**To do:** From the data below, return the exact lines starting at the line containing "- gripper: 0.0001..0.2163" and ending at the line containing "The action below", both included, and nothing else.

..............................

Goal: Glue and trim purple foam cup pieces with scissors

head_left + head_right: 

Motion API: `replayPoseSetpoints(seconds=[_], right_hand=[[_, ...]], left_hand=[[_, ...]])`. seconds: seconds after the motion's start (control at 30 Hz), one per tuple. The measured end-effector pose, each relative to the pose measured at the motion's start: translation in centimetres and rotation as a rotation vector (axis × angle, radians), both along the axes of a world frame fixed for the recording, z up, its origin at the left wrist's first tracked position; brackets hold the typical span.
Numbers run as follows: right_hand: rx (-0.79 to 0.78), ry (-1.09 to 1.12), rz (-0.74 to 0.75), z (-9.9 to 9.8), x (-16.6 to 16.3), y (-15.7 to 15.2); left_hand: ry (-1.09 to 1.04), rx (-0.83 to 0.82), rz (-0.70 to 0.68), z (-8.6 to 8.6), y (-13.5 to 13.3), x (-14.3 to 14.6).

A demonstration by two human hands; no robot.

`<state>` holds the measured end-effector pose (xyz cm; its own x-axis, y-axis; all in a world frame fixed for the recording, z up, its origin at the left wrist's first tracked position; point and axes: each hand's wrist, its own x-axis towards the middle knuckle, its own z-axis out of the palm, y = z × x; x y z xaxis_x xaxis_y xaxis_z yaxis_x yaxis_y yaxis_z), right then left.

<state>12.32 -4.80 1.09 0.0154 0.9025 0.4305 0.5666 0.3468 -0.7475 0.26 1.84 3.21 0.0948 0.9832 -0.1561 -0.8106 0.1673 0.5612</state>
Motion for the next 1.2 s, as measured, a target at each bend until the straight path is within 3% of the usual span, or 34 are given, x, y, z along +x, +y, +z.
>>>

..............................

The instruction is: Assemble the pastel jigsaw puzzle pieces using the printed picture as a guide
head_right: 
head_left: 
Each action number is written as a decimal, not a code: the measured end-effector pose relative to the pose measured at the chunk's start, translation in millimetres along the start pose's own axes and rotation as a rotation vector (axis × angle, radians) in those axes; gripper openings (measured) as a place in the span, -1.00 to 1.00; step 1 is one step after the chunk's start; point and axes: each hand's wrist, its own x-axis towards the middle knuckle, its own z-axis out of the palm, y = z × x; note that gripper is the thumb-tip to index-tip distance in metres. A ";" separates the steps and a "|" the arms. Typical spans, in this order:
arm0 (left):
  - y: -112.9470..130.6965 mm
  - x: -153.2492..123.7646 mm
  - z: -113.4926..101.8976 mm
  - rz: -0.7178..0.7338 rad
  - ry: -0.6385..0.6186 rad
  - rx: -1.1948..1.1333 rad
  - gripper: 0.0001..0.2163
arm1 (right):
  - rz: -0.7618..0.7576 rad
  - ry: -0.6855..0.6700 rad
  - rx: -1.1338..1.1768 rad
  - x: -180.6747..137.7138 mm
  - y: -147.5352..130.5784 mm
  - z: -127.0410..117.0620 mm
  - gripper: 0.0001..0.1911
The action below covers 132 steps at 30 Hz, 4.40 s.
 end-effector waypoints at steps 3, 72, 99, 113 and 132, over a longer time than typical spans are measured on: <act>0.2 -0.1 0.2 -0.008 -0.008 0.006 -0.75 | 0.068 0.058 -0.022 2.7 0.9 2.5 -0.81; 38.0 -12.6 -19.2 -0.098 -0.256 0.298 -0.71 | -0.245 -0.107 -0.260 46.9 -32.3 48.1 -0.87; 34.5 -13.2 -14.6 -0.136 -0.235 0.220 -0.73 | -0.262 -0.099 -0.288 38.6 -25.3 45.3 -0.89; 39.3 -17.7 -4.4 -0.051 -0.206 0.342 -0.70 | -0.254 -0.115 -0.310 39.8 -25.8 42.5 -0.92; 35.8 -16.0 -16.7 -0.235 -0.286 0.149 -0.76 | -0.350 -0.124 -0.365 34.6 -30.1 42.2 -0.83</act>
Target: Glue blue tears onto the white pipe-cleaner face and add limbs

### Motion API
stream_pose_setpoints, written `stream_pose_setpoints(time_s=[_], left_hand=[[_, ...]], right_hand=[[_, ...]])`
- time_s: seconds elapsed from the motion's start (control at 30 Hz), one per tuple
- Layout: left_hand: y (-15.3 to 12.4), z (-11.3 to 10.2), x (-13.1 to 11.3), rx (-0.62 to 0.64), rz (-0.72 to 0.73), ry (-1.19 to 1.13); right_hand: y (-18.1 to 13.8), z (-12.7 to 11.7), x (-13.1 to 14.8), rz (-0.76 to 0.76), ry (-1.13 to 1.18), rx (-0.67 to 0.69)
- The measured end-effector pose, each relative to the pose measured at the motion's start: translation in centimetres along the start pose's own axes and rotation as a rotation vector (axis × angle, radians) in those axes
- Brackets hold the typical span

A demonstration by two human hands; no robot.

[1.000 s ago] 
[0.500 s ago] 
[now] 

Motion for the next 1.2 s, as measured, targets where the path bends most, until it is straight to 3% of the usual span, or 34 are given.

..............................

**Answer:**
  - gripper: 0.0001..0.2163
arm1 (right):
  - rz: -0.7618..0.7576 rad
  - ry: -0.6855..0.6700 rad
  - rx: -1.1338..1.1768 rad
  - x: -180.6747..137.7138 mm
  - y: -147.5352..130.5784 mm
  - z: -127.0410..117.0620 mm
  - gripper: 0.0001..0.1911
The action below covers 132 steps at 30 Hz, 4.40 s.

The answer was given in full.